🤖 AI Summary
Existing agent benchmarks struggle to address the challenges posed by enterprise-grade GUI systems, such as high interface density, stringent business logic, and strict state consistency requirements. This work proposes EntWorld—the first comprehensive evaluation environment tailored for enterprise-level agents—encompassing 1,756 tasks across six domains including CRM, ITIL, and ERP. By reverse-engineering realistic, long-horizon workflows from database schemas and introducing an SQL-driven state validation mechanism, EntWorld enables deterministic evaluation without requiring human annotations or execution traces. Experimental results reveal that even state-of-the-art models like GPT-4.1 achieve only a 47.61% success rate on this benchmark, substantially below human performance, thereby systematically exposing the capability gap of general-purpose agents in enterprise scenarios for the first time.
📝 Abstract
Recent advances in Multimodal Large Language Models (MLLMs) have enabled agents to operate in open-ended web and operating system environments. However, existing benchmarks predominantly target consumer-oriented scenarios (e.g., e-commerce and travel booking), failing to capture the complexity and rigor of professional enterprise workflows. Enterprise systems pose distinct challenges, including high-density user interfaces, strict business logic constraints, and a strong reliance on precise, state-consistent information retrieval-settings in which current generalist agents often struggle.
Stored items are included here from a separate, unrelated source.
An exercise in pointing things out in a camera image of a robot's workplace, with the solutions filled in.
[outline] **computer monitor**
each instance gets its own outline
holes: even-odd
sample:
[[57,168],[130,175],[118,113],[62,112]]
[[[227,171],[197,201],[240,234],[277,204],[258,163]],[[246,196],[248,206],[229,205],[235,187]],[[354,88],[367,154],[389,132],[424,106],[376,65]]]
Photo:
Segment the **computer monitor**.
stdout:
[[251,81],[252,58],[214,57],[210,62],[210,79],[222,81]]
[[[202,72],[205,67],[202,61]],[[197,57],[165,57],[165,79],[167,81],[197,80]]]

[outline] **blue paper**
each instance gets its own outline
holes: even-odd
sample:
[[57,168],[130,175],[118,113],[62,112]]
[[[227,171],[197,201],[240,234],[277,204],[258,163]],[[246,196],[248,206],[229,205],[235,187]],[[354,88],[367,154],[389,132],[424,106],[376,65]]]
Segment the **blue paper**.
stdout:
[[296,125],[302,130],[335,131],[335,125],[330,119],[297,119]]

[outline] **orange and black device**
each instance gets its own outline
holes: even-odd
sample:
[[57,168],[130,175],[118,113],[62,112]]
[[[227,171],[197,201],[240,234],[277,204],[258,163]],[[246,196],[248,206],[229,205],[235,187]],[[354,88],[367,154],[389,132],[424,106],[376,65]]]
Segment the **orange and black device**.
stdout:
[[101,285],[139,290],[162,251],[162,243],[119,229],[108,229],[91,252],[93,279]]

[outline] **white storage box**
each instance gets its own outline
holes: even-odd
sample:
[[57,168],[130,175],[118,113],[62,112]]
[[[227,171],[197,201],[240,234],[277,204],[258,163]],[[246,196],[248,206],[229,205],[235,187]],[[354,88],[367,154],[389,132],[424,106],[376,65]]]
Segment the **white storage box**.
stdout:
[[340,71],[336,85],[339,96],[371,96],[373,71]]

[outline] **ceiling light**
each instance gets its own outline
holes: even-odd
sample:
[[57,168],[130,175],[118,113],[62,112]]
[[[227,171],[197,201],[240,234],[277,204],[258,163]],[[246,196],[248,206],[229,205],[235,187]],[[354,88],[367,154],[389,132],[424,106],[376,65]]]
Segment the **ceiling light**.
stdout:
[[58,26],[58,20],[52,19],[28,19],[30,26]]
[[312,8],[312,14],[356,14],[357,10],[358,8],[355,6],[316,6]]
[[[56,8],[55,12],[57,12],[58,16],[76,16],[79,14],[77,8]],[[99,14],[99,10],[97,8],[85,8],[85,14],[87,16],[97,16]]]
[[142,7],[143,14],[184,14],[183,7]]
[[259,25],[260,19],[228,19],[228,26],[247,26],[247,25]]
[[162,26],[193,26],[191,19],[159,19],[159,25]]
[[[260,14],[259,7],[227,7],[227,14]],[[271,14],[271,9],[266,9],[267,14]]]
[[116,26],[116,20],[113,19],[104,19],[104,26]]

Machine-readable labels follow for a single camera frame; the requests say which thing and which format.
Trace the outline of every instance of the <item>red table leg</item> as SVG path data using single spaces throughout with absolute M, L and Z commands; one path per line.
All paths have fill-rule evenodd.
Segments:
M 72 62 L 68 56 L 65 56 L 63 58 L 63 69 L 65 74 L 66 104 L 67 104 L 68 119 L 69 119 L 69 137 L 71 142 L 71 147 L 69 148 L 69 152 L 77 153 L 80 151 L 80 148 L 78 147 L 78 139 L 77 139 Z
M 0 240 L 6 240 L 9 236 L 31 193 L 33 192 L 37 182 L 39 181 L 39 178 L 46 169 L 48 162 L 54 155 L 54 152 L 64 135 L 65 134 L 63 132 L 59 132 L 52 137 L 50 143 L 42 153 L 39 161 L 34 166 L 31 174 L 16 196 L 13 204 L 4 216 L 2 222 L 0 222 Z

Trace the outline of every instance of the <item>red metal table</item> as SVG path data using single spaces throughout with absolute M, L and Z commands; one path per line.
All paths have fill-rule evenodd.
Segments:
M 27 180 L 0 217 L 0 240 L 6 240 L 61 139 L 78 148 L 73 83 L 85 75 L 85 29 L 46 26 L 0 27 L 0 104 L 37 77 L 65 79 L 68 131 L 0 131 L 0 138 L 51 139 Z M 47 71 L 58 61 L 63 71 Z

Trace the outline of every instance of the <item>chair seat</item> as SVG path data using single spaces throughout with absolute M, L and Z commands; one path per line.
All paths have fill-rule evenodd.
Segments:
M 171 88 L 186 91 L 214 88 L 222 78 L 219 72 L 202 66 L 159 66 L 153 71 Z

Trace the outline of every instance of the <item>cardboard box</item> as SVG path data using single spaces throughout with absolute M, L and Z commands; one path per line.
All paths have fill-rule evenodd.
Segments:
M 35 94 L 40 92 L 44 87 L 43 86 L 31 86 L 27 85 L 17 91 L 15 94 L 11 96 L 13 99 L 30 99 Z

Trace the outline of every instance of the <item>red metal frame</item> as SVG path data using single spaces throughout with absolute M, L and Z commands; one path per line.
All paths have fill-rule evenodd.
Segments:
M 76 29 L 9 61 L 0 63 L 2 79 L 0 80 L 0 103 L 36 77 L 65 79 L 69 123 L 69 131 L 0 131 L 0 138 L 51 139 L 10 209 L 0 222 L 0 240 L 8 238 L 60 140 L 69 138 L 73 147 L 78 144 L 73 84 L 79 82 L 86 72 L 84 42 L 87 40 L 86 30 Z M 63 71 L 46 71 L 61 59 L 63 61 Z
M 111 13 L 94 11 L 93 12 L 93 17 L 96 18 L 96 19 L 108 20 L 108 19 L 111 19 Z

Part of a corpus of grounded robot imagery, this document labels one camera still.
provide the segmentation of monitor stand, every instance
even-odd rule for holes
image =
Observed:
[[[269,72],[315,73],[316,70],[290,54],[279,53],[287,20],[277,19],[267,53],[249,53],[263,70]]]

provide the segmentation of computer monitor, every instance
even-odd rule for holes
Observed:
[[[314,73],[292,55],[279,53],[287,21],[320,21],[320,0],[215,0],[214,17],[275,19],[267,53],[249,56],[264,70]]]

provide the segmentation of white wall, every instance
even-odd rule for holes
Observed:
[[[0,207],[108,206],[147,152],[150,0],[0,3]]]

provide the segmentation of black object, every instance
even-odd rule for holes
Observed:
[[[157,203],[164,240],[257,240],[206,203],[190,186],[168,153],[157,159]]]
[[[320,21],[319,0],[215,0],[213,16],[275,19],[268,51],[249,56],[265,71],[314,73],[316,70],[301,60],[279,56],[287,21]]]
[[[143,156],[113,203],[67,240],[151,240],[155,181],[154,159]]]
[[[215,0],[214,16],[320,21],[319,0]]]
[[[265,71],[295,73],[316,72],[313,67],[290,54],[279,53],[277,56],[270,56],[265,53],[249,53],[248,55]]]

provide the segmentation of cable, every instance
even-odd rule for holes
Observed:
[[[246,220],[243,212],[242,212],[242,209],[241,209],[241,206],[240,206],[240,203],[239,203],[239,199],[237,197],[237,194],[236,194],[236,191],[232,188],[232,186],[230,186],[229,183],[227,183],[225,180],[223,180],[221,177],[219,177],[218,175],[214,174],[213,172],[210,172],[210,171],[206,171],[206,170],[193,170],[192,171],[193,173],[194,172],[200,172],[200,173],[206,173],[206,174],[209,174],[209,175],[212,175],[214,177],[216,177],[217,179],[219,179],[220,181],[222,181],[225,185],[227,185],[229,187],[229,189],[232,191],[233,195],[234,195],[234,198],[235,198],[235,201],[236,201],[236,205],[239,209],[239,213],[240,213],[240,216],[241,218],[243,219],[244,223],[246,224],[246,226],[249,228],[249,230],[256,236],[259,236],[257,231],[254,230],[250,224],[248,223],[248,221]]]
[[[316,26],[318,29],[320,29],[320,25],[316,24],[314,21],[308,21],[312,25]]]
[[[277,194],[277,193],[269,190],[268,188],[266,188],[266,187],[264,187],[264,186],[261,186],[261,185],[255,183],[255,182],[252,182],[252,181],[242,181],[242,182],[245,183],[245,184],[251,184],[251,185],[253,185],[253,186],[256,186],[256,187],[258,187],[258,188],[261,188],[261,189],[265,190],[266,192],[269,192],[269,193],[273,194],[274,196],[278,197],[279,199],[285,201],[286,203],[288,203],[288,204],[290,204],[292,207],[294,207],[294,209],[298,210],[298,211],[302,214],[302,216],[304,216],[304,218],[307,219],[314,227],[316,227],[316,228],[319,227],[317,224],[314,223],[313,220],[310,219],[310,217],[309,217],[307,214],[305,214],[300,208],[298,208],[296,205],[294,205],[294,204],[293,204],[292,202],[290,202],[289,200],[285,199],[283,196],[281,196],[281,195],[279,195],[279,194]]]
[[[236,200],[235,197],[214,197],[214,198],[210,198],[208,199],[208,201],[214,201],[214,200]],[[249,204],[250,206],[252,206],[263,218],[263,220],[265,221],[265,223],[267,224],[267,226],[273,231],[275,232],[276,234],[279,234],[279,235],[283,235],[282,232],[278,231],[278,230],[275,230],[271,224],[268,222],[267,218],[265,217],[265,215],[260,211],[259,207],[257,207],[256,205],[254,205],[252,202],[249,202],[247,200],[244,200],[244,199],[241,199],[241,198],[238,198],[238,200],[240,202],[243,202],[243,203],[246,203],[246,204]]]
To address this gap, we introduce EntWorld, a large-scale benchmark consisting of 1,756 tasks across six representative enterprise domains, including customer relationship management (CRM), information technology infrastructure library (ITIL), and enterprise resource planning (ERP) systems. Unlike previous datasets that depend on fragile execution traces or extensive manual annotation, EntWorld adopts a schema-grounded task generation framework that directly reverse-engineers business logic from underlying database schemas, enabling the synthesis of realistic, long-horizon workflows. Moreover, we propose a SQL-based deterministic verification mechanism in building datasets that replaces ambiguous visual matching with rigorous state-transition validation. Experimental results demonstrate that state-of-the-art models (e.g., GPT-4.1) achieve 47.61% success rate on EntWorld, substantially lower than the human performance, highlighting a pronounced enterprise gap in current agentic capabilities and the necessity of developing domain-specific agents. We release EntWorld as a rigorous testbed to facilitate the development and evaluation of the next generation of enterprise-ready digital agents.